The Finance for the Future report, Making Pensions Work, published today includes detailed calculations supporting its claim that
In the financial year 2009/10 UK state pensions cost the Exchequer £66.8 billion[i]. In combination that was 54.1% of all administered by the Department for Work and Pensions (totaling £123.3 billion)[ii] and amounted to almost exactly 10.0% of all government spending[iii] and 4.8% of UK estimated GDP[iv]. The equivalent figure for old age pensions in 2007/08 was £57.6 bn[v]. This however, is not the whole story when it comes to the cost to the state of pension provision. When the full story is told the situation is much more complex.

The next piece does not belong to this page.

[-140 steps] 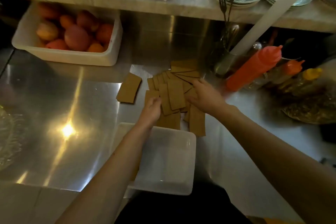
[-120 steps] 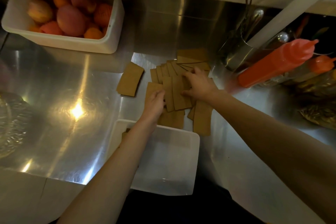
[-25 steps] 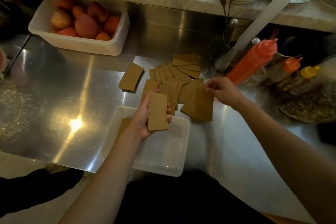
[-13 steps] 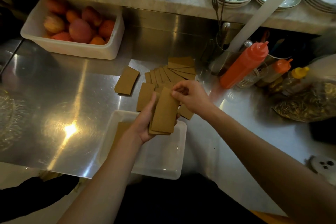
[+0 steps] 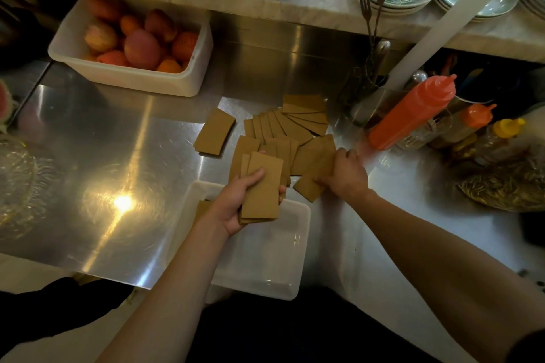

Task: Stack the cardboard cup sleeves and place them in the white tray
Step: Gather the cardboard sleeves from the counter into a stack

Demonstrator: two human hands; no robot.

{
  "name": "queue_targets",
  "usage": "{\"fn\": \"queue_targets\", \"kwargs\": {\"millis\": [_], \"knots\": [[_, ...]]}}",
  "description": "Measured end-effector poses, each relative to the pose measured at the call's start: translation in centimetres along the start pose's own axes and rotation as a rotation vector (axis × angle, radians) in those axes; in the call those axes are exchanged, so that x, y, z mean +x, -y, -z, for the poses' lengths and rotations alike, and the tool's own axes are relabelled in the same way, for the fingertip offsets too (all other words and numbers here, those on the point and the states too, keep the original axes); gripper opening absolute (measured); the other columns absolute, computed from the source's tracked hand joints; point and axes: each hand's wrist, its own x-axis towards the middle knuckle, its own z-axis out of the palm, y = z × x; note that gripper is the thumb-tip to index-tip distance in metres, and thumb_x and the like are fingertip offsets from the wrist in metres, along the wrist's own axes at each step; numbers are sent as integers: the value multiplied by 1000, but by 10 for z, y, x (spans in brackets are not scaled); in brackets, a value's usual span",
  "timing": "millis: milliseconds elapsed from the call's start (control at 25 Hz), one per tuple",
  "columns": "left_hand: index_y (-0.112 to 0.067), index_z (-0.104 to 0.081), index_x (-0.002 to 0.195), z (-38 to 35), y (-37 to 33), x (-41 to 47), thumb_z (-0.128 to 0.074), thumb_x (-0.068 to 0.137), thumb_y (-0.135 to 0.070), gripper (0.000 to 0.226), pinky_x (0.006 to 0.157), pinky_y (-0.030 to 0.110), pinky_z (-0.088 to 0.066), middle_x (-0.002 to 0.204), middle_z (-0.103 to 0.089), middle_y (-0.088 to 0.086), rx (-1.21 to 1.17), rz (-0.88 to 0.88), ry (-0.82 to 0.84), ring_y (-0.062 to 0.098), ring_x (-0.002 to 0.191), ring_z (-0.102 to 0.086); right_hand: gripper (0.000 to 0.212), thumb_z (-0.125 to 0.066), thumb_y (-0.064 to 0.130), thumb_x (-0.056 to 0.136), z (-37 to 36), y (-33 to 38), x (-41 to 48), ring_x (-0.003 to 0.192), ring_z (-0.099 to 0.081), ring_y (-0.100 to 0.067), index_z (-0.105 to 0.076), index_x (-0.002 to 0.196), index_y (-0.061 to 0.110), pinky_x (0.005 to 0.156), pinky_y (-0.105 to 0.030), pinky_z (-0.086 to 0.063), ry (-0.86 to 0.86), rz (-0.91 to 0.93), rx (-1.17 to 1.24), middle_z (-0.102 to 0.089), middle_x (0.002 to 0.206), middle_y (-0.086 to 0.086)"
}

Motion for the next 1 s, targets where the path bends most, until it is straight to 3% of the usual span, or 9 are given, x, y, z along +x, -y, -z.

To put this in context, in 2007/08 (the latest year for which comprehensive data is currently available) HM Revenue & Customs record that income from all “other pensions” (i.e. pensions other than state old age pensions) declared on tax returns amounted to £60 billion[vi]. This figure is somewhat bigger than the figure calculated by National Statistics for total pension fund payments in that year, which amounted to £35 billion (plus an additional £6 billion of very largely tax free lump sum payments made on retirement which are therefore not reflected on tax returns)[vii].
The reconciliation between total “other” pension income of £60 billion and the sum paid by private pension funds must, of course, be made up of the unfunded, pay as you go, state pensions paid as a result of accrued employment rights. These arise, for example, for members of the civil service who work for the state and who nominally contribute part of their salary to a pension fund as a consequence, but where the state does not actually invest these funds but does instead use them to pay the pensions of those already in retirement — hence the term ‘pay as you go’. The total of these pension payments, by deduction, amounted to approximately £25 billion in 2007/08. As a proportion of GDP this is 1.7%, a number confirmed to be correct by the National Audit Office[viii].
Type of pension |
Sum paid £’bn |
State old age pensions |
57.6 |
Private sector pensions |
35.0 |
State employment related pensions |
25.0 |
Sub-total, pensions paid |
117.6 |
Private sector, lump sums |
6.0 |
Total pension returns, including lump sums |
123.6 |
Of this sum £82.6 billion appears to be paid directly by the state and £41 billion by the private sector of which £6 billion is not treated as income for tax purposes.
It may also be worth noting that National Statistics additionally calculated that pension funds spent £5 billion on administration and costs in 2007/08, bringing the total cost of paying taxable pensions of £35 billion to £46 billion in the year[ix].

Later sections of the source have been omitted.